(Stored data entries)
........
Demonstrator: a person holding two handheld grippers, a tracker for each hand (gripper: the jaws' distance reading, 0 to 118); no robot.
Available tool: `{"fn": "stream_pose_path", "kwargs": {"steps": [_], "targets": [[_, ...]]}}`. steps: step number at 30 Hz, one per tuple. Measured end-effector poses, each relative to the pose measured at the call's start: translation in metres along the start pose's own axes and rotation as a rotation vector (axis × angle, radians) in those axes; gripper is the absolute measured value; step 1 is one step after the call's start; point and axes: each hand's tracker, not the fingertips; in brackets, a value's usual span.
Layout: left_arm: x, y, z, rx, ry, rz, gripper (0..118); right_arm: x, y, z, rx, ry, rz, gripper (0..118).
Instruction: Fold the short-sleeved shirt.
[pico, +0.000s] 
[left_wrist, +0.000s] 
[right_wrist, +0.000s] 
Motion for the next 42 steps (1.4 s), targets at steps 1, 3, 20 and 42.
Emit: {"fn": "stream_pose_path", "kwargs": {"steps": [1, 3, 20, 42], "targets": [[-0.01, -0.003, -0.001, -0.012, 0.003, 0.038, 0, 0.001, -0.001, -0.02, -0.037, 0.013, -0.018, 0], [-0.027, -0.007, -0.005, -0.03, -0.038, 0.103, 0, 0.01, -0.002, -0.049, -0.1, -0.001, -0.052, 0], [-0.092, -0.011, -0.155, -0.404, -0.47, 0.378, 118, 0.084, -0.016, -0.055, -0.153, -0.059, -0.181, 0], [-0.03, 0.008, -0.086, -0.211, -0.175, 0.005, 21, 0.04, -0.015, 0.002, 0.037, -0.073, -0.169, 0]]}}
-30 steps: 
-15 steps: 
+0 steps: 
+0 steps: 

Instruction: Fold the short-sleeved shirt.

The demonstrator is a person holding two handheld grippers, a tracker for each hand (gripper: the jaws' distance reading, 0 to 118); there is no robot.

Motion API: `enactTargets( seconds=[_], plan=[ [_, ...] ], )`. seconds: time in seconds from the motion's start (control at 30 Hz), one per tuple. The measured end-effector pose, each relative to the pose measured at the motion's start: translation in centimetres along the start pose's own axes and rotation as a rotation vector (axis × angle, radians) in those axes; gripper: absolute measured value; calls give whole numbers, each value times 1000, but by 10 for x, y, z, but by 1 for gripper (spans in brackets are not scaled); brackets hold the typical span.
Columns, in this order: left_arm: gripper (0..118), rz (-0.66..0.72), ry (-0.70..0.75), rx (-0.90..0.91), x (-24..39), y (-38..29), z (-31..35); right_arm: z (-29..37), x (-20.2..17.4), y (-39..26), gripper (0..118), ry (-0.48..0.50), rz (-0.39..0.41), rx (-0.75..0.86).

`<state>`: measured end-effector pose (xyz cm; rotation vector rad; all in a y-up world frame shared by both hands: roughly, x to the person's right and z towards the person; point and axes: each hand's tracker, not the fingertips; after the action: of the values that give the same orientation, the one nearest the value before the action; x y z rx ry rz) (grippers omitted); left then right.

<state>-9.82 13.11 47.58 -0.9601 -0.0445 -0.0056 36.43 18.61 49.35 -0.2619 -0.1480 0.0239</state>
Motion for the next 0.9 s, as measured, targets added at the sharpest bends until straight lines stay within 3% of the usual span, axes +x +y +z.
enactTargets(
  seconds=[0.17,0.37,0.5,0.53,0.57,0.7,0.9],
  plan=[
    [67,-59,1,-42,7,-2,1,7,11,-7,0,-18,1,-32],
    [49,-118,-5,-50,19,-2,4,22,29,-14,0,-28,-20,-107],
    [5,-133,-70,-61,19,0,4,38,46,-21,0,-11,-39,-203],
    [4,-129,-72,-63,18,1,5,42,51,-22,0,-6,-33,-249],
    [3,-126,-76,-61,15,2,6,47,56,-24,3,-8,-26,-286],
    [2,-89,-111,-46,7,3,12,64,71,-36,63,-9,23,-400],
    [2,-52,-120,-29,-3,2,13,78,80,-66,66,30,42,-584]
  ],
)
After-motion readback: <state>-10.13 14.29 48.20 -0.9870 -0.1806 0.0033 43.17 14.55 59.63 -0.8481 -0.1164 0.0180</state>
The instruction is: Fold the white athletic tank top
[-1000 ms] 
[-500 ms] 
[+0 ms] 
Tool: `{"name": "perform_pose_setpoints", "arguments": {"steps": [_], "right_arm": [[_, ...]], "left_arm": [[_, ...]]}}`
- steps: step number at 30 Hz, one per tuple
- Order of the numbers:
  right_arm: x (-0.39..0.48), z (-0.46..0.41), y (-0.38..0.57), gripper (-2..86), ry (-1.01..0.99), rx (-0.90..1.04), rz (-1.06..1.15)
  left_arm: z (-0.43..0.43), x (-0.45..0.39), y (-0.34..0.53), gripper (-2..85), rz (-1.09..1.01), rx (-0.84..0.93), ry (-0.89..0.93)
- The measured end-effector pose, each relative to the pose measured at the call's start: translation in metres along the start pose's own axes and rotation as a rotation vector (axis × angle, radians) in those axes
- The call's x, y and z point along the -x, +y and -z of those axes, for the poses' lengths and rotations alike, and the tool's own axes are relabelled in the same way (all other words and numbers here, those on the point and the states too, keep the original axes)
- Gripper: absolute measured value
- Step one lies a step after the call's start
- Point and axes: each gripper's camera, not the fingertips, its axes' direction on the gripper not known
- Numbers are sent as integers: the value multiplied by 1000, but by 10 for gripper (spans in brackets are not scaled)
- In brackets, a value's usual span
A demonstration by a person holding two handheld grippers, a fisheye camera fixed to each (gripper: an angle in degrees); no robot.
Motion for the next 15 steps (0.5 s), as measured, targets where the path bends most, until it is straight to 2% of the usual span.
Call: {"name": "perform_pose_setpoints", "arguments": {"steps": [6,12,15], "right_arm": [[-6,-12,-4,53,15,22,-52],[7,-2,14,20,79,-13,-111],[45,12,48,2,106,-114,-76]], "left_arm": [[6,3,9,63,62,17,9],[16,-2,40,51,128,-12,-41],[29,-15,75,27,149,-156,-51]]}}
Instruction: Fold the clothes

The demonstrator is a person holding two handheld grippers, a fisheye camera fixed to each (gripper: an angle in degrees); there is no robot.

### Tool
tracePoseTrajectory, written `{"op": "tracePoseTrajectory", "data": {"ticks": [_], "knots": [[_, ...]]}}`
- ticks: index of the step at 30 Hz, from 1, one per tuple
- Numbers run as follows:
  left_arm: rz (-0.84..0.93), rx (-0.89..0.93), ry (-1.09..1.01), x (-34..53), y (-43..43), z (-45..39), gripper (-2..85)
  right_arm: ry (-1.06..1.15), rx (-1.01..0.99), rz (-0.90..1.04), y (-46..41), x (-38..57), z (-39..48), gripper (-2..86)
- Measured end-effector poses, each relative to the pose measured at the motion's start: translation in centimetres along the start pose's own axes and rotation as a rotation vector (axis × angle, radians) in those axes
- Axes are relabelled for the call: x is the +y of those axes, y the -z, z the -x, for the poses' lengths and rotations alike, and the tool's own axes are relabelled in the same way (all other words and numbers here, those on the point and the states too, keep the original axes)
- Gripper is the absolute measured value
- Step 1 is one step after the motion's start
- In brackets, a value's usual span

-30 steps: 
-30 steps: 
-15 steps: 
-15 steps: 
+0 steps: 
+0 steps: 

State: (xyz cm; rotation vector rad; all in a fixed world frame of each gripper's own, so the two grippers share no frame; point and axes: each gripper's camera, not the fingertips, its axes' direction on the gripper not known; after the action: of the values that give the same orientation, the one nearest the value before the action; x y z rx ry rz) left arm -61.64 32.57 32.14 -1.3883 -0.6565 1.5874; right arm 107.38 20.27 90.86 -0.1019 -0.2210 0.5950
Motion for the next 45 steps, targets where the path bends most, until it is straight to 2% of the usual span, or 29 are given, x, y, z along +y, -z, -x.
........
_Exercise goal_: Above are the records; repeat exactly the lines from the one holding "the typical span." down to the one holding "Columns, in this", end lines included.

_Expected answer_:
Motion API: `enactTargets( seconds=[_], plan=[ [_, ...] ], )`. seconds: time in seconds from the motion's start (control at 30 Hz), one per tuple. The measured end-effector pose, each relative to the pose measured at the motion's start: translation in centimetres along the start pose's own axes and rotation as a rotation vector (axis × angle, radians) in those axes; gripper: absolute measured value; calls give whole numbers, each value times 1000, but by 10 for x, y, z, but by 1 for gripper (spans in brackets are not scaled); brackets hold the typical span.
Columns, in this order: left_arm: gripper (0..118), rz (-0.66..0.72), ry (-0.70..0.75), rx (-0.90..0.91), x (-24..39), y (-38..29), z (-31..35); right_arm: z (-29..37), x (-20.2..17.4), y (-39..26), gripper (0..118), ry (-0.48..0.50), rz (-0.39..0.41), rx (-0.75..0.86).

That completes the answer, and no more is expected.